▶ **Directions**
Search the records for the string "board" and copy every line in which it appears.

(Stored data)
════════════════

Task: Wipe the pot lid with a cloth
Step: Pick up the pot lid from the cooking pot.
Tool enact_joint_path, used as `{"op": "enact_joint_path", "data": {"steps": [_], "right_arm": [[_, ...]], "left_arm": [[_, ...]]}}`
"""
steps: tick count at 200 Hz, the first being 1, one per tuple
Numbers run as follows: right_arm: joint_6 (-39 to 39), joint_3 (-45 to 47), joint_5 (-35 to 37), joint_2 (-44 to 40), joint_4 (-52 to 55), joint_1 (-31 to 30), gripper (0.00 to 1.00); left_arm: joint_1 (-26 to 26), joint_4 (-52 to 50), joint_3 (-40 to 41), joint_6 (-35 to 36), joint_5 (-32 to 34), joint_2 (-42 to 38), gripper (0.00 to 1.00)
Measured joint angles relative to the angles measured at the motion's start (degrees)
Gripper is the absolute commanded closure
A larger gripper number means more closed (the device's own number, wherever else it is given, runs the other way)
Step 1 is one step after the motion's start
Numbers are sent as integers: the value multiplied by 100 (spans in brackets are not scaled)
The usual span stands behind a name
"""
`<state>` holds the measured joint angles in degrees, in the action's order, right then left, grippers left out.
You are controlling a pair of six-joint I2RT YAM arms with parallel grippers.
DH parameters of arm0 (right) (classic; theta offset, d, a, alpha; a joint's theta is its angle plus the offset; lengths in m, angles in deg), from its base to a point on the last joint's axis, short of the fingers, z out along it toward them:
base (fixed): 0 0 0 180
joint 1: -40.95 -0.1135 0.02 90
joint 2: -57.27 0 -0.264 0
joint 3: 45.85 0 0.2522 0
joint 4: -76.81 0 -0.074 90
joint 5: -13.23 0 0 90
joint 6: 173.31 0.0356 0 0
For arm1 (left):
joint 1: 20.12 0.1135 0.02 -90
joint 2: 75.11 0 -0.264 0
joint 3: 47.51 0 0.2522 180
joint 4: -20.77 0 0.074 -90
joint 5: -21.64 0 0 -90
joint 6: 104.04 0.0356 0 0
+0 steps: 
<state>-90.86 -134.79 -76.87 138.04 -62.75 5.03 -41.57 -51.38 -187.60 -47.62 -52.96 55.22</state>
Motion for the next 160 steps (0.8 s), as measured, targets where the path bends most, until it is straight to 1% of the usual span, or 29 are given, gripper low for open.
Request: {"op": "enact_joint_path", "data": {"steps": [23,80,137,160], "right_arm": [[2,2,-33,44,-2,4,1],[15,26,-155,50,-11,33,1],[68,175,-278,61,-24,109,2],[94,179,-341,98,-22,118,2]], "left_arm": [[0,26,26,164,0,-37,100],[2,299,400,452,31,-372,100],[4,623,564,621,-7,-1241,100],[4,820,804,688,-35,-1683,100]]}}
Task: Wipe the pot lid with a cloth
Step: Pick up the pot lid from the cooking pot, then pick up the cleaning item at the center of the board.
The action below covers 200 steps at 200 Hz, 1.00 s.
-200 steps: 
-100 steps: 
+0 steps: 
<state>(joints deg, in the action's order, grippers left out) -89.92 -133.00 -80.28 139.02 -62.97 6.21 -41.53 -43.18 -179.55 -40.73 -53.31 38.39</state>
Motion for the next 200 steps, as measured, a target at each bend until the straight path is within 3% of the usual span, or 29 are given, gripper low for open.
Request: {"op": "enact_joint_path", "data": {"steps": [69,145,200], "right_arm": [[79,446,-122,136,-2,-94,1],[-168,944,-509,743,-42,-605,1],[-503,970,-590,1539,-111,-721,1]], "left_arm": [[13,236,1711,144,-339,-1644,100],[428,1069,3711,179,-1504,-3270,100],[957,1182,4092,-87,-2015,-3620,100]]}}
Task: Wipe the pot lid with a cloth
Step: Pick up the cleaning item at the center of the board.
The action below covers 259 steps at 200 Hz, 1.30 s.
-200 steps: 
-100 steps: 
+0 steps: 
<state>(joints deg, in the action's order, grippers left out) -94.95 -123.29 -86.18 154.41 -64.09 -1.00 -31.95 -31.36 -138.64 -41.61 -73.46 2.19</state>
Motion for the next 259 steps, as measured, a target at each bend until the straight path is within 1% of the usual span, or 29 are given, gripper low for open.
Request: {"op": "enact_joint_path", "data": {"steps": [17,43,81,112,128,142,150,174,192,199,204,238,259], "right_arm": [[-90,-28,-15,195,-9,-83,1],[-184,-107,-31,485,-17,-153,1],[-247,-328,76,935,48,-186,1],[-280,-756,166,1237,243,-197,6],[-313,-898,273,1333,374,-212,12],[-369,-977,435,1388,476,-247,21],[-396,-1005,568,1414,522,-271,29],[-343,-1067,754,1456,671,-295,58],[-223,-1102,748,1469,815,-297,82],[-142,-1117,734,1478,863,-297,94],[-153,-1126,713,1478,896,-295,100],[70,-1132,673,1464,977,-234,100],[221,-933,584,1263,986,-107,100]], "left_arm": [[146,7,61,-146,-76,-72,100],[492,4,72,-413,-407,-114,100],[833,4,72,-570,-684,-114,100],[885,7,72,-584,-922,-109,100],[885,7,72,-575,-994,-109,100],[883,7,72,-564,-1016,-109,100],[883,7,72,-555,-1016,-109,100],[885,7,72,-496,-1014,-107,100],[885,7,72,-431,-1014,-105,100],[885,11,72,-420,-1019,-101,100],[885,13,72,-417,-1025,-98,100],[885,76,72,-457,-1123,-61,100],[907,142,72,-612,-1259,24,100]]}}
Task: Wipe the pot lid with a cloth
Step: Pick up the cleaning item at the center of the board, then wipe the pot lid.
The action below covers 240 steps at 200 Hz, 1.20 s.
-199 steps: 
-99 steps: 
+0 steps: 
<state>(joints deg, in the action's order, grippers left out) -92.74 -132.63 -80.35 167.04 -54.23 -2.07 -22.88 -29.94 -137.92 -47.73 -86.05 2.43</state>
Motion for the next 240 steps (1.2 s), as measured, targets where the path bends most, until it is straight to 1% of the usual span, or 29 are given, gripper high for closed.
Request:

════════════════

▶ **Output of the task**
Step: Pick up the pot lid from the cooking pot, then pick up the cleaning item at the center of the board.
Step: Pick up the cleaning item at the center of the board.
Step: Pick up the cleaning item at the center of the board, then wipe the pot lid.

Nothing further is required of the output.